Corrimos las muestras por 30 minutos junto con los marcadores genéticos en un gel de agarosa 1%.

Resultados:


Placa A:
1: marcadores de peso molecular alto
2: marcadores de peso molecular bajo
3: fracción de menor peso molecular, en mayor concentración que en la calle 5
4: fracción de mayor peso molecular, en mayor concentración que en la calle 6
5: fracción de menor peso molecular, en menor concentración que en la calle 3
6: fracción de mayor peso molecular, en menor concentración que en la calle 4
7: sin siembra

Placa B:

1: sin siembra
2: marcadores de peso molecular alto
3: marcadores de peso molecular bajo
4: fracción de menor peso molecular
5: fracción de mayor peso molecular
6 y 7: sin siembra


Conclusiones: la placa B se realizó para tener un control más de la corrida, sin duplicado. No se sembró en las calles de los costados (1, 6 y 7) para evitar el efecto de bordes. Como se puede observar, hubo diferencias en la amplificación de la fracción de mayor peso molecular con respecto a la de menor peso molecular, a pesar de que las condiciones en la programación de la PCR fueron las mismas. Si uno quisiera determinar el peso molecular de la fracción de menor peso molecular se haría dificultoso ya que la corrida de los patrones utilizados da bandas difusas.
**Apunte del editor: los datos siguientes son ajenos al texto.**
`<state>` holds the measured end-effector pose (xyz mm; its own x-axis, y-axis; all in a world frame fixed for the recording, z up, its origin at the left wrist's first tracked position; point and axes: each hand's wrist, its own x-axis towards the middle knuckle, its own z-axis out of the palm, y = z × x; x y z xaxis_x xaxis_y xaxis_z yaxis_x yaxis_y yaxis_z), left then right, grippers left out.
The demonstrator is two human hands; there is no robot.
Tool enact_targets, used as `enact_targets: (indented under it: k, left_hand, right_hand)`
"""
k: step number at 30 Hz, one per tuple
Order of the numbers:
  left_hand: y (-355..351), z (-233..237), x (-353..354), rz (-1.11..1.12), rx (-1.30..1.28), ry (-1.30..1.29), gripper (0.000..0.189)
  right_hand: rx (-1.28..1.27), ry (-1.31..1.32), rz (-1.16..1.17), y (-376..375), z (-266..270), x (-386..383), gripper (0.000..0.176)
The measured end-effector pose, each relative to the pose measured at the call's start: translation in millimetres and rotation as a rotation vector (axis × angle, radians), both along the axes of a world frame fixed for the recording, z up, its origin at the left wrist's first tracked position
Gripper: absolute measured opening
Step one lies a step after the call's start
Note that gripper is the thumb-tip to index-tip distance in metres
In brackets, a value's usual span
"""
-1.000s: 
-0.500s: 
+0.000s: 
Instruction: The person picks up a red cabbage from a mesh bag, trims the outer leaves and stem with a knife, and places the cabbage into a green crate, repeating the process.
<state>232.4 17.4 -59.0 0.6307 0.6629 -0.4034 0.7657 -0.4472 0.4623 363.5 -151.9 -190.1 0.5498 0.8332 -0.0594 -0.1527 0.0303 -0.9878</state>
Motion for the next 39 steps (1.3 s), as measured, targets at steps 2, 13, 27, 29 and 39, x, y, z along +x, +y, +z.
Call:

Consideraciones generales:

La técnica de la PCR tiene como principal objetivo amplificar en forma abundante una secuencia de ADN de interés, requiriendo para ello muy poco producto inicial. Para realizar una PCR, se debe conocer de manera precisa la secuencia de nucleótidos del ADN, a fin de desarrollar oligonucleótidos o iniciadores específicos para esta.
La PCR utiliza ciertos pasos de la duplicación del ADN. La ADN polimerasa usa ADN de hebra simple como molde para sintetizar una hebra de ADN complementaria. En su forma más rudimentaria, la PCR consiste de tres pasos:
a. Un paso de desnaturalización: el ADN se incuba a una alta temperatura para generar ADN de hebra simple.
b. Un paso de alineación: donde se promueve un descenso súbito de la temperatura para que los oligonucleótidos (o iniciadores) se unan a las regiones complementarias blanco de la amplificación.
c. Un paso de extensión: la polimerasa se une a los iniciadores y comienza la síntesis de la hebra de ADN complementaria. Este paso se realiza a una temperatura intermedia.
d. Un paso de terminación: En este paso se terminan de copiar totalmente las cadenas incompletas, se realiza a una temperatura mayor que el paso de extensión, por un tiempo más largo, cuando terminan todos los ciclos programados (a, b y c).
Una secuencia completa de los primeros 3 pasos se denomina ciclo térmico. Un protocolo típico de PCR involucra de ~30 a 35 ciclos térmicos. En teoría, cada ciclo duplica la cantidad de material genético; el resultado final es la amplificación de una secuencia de ADN deseada. Por lo general, se amplifican secuencias de ADN que oscilan entre 50 a 1 500 pares de bases.




Los fragmentos de ADN amplificados pueden ser visualizados en geles de agarosa o de acrilamida, la elección del tipo de gel dependerá del tamaño del ADN amplificado y la resolución de las bandas del ADN que se generen. En la actualidad se han desarrollado muchas variantes de esta técnica. Una de las más conocidas es SSCP (single strand conformation polimorphism), que se utiliza para el tamizaje de mutaciones. En la actualidad se han desarrollado equipos automatizados que realizan la detección del fragmento amplificado; su aplicación es para el tamizaje de virus o bacterias (HIV, tuberculosis y clamidia, por ejemplo).